Of course, collecting data about suppliers and the products they sell in an RFQ is one thing, but figuring out the right ratio of cost and sustainability mandates becomes a much bigger challenge when dealing with hundreds of suppliers and thousands of line items. 

That’s why through Keelvar’s sourcing software, we can provide insight on how best to award business based upon your constraints and preferences, and you also have the option of giving systematic feedback on bid items to help guide suppliers into compliance on things like transit time or the percentage of recycled material.
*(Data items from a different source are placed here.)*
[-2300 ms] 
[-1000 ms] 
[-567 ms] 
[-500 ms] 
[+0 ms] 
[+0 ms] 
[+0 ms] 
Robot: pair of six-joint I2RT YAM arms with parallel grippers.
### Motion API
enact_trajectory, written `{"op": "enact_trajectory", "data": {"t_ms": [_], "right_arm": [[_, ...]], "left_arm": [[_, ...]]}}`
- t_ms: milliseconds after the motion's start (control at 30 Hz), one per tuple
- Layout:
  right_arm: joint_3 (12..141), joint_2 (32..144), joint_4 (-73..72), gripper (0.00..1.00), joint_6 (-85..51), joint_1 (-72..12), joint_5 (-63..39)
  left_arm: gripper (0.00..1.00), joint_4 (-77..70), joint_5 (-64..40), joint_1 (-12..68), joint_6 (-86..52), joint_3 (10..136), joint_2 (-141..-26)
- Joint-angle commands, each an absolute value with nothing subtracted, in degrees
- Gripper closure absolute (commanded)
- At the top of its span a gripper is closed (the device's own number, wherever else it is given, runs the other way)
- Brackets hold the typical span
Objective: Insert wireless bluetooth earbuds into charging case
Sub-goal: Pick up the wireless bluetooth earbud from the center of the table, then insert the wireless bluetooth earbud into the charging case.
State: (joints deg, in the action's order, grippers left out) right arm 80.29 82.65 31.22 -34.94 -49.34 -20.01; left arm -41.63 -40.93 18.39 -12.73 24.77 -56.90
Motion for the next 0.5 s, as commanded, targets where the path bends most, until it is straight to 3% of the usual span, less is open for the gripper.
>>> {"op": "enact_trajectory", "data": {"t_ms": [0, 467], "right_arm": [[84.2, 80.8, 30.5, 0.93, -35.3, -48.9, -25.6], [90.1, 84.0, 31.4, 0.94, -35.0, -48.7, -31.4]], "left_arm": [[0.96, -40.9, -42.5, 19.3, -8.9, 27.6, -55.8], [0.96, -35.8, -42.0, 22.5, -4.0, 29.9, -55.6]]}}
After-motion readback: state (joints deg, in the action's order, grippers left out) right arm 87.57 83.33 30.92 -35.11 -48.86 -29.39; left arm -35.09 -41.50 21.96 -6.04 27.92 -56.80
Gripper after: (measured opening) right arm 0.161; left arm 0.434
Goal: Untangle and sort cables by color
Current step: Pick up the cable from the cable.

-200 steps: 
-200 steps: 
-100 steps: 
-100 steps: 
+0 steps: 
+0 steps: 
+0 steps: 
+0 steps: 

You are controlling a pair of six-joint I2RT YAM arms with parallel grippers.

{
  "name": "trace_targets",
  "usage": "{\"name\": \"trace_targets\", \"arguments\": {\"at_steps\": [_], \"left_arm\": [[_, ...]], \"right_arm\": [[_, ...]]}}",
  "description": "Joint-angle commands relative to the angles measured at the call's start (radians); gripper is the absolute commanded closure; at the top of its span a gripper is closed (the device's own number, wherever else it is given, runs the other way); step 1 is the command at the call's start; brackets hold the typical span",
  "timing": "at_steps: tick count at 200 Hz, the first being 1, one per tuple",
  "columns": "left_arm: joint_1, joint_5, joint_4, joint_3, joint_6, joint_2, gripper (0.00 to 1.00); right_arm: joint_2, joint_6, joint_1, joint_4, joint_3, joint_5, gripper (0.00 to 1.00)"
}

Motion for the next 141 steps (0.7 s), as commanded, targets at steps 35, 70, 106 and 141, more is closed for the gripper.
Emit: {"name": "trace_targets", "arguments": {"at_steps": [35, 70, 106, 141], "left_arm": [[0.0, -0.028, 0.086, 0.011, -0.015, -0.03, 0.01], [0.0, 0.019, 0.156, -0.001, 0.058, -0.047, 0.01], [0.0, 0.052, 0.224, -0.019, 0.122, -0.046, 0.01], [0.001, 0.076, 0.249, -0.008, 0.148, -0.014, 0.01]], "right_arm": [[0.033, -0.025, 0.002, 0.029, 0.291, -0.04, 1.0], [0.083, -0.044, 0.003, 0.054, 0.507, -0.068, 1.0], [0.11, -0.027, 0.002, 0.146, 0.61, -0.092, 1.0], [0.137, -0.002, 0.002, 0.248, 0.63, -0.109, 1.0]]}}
Example scenarios for analyzing sustainable awarding in Keelvar Sourcing Optimizer include: 

  • Award at least 50% of business to Smartway Certified carriers
  • Award 100% of these select lanes to slow steaming bids 
  • Optimize on lowest CO2 possible and compare to the lowest cost possible
  • Award 100% of items to sustainable-certified suppliers unless it costs more than $500,000
  • Optimize on the highest sustainability score and compare to the lowest cost possible
  • Award as many round-trip lanes as possible to 1 carrier per round trip combination
  • Favor recycled material bids by 5%
  • Penalize suppliers with lower SmartWay ratings


Summary

By working in partnership with your suppliers to leverage key data, and with the help of intelligent sourcing tools, companies are able to make informed decisions about their environmental impact that helps them to meet regulations and satisfy customer preferences, without excessively burdening their purchasing team.

Through intelligent sourcing optimization, we can build processes that simplify and standardize this process in a way that results in digestible decision support analytics. Ultimately, it will be the agile and accountable companies who act to incorporate sustainability into their procurement processes today who will thrive the most in the business environments of tomorrow.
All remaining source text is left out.